→ **WHAT YOU HAVE TO DO**
Locate every line below that contains the word "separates" and copy it.

____________________

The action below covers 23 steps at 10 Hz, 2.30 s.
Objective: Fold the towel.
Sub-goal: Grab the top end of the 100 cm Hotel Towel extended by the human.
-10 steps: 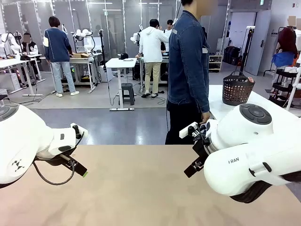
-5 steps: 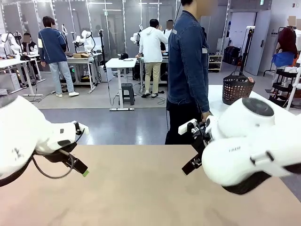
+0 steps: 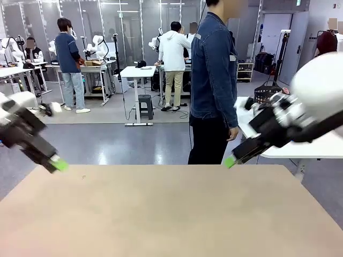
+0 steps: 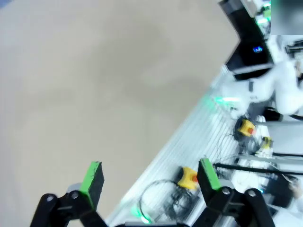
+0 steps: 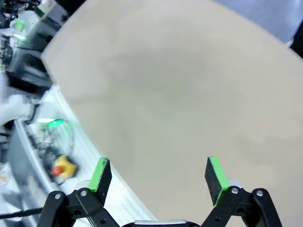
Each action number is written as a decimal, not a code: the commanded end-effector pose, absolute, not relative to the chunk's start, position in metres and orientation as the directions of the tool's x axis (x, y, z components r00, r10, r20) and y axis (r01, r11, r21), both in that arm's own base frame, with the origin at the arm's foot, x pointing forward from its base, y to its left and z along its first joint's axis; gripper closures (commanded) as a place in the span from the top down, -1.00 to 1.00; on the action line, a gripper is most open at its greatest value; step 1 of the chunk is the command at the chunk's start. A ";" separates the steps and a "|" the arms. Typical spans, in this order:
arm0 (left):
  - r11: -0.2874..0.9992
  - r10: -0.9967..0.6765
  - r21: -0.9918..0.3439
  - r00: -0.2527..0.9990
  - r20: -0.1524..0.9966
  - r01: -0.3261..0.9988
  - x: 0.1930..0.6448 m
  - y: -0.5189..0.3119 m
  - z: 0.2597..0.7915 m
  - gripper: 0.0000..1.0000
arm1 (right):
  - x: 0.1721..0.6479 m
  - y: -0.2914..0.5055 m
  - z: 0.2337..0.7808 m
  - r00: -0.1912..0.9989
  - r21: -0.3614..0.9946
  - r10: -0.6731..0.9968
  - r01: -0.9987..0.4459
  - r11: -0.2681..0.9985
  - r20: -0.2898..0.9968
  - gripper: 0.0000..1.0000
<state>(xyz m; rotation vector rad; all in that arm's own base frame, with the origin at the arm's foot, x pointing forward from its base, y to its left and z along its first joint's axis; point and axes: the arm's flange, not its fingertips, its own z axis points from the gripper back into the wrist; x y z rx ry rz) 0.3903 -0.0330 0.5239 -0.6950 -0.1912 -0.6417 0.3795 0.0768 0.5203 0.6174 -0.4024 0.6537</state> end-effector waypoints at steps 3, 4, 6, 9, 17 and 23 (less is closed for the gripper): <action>0.503 -0.238 -0.742 0.896 0.374 0.443 0.395 0.080 0.559 1.00 | 0.384 -0.052 0.535 0.830 0.696 0.228 -0.553 0.458 0.509 1.00; 0.454 -0.128 -0.782 0.900 0.417 0.427 0.388 0.115 0.559 1.00 | 0.374 -0.092 0.533 0.831 0.730 0.125 -0.539 0.420 0.542 1.00; 0.406 0.074 -0.833 0.895 0.440 0.375 0.376 0.177 0.554 1.00 | 0.355 -0.147 0.525 0.819 0.761 -0.035 -0.514 0.397 0.572 1.00; 0.430 0.230 -0.831 0.848 0.478 0.352 0.352 0.234 0.556 1.00 | 0.334 -0.189 0.518 0.789 0.772 -0.164 -0.496 0.398 0.592 1.00; 0.435 0.265 -0.845 0.852 0.452 0.313 0.343 0.244 0.552 1.00 | 0.329 -0.201 0.518 0.803 0.787 -0.183 -0.464 0.406 0.568 1.00; 0.435 0.265 -0.845 0.852 0.452 0.313 0.343 0.244 0.552 1.00 | 0.329 -0.201 0.518 0.803 0.787 -0.183 -0.464 0.406 0.568 1.00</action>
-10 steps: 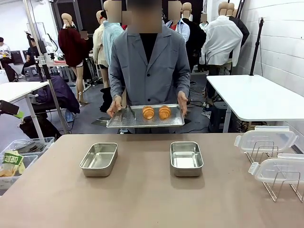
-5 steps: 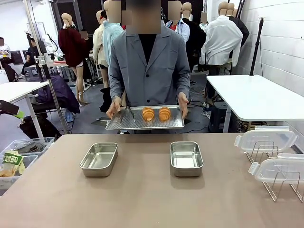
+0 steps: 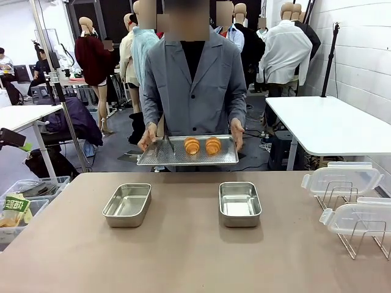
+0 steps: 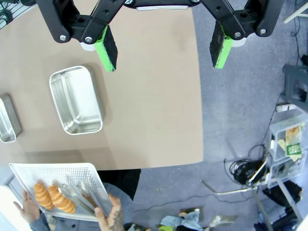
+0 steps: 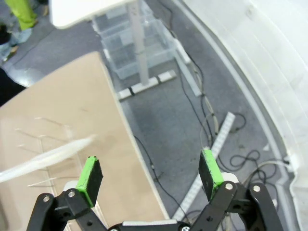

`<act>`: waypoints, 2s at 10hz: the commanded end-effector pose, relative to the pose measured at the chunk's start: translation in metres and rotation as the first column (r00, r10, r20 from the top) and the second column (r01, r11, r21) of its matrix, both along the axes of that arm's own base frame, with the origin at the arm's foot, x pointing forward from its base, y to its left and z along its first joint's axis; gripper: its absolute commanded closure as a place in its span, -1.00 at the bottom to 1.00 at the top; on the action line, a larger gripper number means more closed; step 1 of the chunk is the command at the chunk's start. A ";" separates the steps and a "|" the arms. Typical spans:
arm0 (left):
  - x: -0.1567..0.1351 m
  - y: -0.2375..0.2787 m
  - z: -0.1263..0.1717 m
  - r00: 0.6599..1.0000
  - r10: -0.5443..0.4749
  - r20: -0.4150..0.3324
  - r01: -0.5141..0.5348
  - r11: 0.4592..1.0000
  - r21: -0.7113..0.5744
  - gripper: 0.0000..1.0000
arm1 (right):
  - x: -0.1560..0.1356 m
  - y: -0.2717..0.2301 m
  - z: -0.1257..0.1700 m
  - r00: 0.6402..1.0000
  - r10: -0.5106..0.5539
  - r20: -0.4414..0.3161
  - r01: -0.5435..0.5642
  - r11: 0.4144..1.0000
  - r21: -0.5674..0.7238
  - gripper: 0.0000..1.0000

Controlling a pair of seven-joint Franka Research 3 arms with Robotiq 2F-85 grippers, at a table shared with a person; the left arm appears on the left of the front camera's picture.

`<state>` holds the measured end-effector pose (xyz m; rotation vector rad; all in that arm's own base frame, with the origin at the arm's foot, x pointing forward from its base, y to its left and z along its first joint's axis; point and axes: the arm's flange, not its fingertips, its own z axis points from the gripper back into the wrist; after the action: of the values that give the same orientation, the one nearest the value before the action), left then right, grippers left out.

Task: Place the bread in airtight containers.
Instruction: Lift both Airtight Container.

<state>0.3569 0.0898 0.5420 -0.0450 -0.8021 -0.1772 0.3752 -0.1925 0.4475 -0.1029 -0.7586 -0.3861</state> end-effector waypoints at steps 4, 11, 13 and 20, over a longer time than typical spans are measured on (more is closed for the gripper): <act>0.050 -0.092 0.025 0.993 -0.082 -0.088 0.079 0.996 -0.044 -1.00 | 0.013 0.165 0.137 0.933 0.351 -0.081 -0.348 0.936 0.044 -1.00; 0.093 -0.120 -0.023 0.981 -0.030 -0.190 0.012 0.995 -0.098 -1.00 | 0.002 0.264 0.127 0.850 0.460 -0.258 -0.458 0.886 0.074 -1.00; 0.092 -0.129 -0.035 0.979 -0.053 -0.197 0.030 0.993 -0.114 -1.00 | 0.005 0.299 0.109 0.798 0.521 -0.302 -0.522 0.849 0.086 -1.00; 0.181 -0.159 -0.129 0.858 -0.099 -0.504 0.078 0.995 -0.062 -1.00 | 0.064 0.457 -0.006 0.631 0.560 -0.537 -0.615 0.783 0.094 -1.00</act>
<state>0.5226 -0.0700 0.4103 -0.1647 -0.3202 -0.1767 0.4253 0.2658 0.4442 -0.0448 -0.2152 0.3757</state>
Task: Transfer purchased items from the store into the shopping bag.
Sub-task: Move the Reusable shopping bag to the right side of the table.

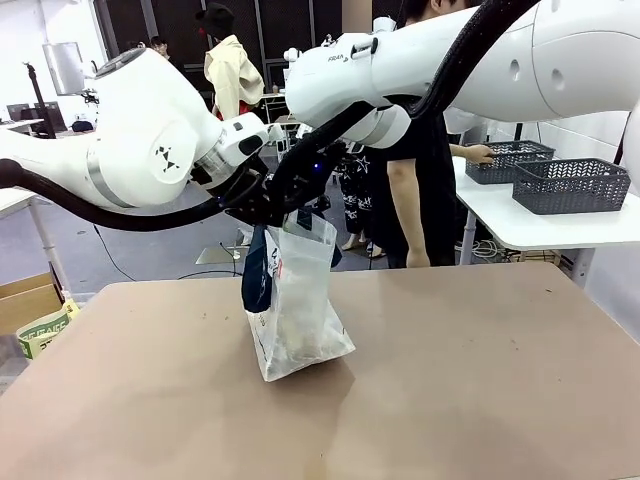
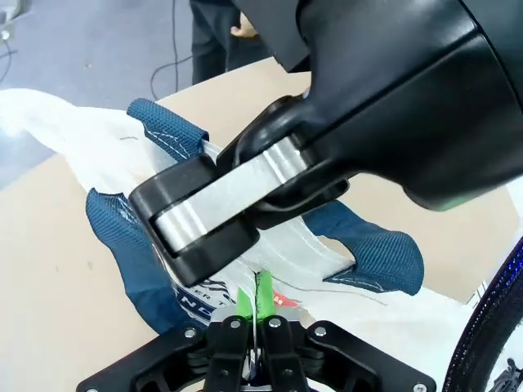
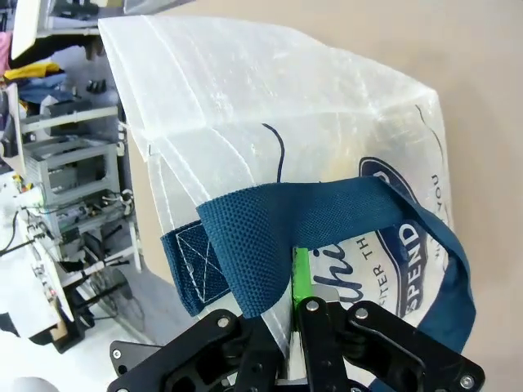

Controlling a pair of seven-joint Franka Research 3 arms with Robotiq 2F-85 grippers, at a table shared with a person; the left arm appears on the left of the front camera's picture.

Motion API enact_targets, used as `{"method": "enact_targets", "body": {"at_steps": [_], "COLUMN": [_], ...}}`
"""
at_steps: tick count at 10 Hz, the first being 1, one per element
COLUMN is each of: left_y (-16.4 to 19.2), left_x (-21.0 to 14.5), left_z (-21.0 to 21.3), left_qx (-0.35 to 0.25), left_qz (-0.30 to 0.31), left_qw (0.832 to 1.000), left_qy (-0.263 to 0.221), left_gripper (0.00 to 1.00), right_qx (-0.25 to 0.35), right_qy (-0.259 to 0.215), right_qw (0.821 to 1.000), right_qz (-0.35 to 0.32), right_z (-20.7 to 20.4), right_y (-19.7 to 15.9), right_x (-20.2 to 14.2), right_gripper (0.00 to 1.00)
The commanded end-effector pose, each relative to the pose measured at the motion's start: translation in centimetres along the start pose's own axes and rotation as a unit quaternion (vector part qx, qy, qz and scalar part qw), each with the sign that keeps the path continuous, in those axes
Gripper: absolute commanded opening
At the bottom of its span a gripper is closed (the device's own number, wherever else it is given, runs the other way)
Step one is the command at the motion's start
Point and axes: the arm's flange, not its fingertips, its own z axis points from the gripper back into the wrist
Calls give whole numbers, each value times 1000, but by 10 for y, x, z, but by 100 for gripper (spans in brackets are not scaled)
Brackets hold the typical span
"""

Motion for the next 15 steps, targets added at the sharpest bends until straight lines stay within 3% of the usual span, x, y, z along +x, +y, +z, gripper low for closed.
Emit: {"method": "enact_targets", "body": {"at_steps": [1, 2, 5, 6, 10, 14, 15], "left_y": [-4, -4, 2, 9, 26, 34, 29], "left_x": [0, 0, -4, -5, -9, -8, -8], "left_z": [0, 0, -6, -6, 11, 3, 8], "left_qx": [8, 8, 1, 45, 59, 23, 50], "left_qz": [2, 2, 0, 17, 20, 22, 19], "left_qw": [1000, 1000, 1000, 999, 998, 999, 998], "left_qy": [-2, -2, 8, 13, 18, 32, 22], "left_gripper": [0, 0, 0, 0, 0, 0, 0], "right_qx": [-46, 0, 0, -12, -29, -25, -21], "right_qy": [3, 0, 0, 0, -34, -46, -48], "right_qw": [999, 1000, 1000, 1000, 998, 995, 995], "right_qz": [15, 0, 0, 5, -52, -83, -87], "right_z": [-5, 0, 0, -3, 0, -4, -4], "right_y": [-5, 0, 0, -2, 9, 8, 8], "right_x": [-12, 0, 0, 0, -18, -17, -15], "right_gripper": [0, 0, 0, 0, 0, 0, 0]}}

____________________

→ **EXERCISE RESULT**
Each action number is written as a decimal, not a code: the commanded end-effector pose, absolute, not relative to the chunk's start, position in metres and orientation as the directions of the tool's x axis (x, y, z components r00, r10, r20) and y axis (r01, r11, r21), both in that arm's own base frame, with the origin at the arm's foot, x pointing forward from its base, y to its left and z along its first joint's axis; gripper closures (commanded) as a place in the span from the top down, -1.00 to 1.00; on the action line, a gripper is most open at its greatest value; step 1 of the chunk is the command at the chunk's start. A ";" separates the steps and a "|" the arms. Typical spans, in this order:
`<act>`: waypoints, 2s at 10hz: the commanded end-effector pose, relative to the pose measured at the chunk's start: translation in metres and rotation as the first column (r00, r10, r20 from the top) and the second column (r01, r11, r21) of its matrix, both along the axes of that arm's own base frame, with the origin at the arm's foot, x pointing forward from its base, y to its left and z along its first joint's axis; gripper: its absolute commanded closure as a place in its span, -1.00 at the bottom to 1.00 at the top; on the action line, a larger gripper number means more closed; step 1 of the chunk is the command at the chunk's start. A ";" separates the steps and a "|" the arms. Typical spans:

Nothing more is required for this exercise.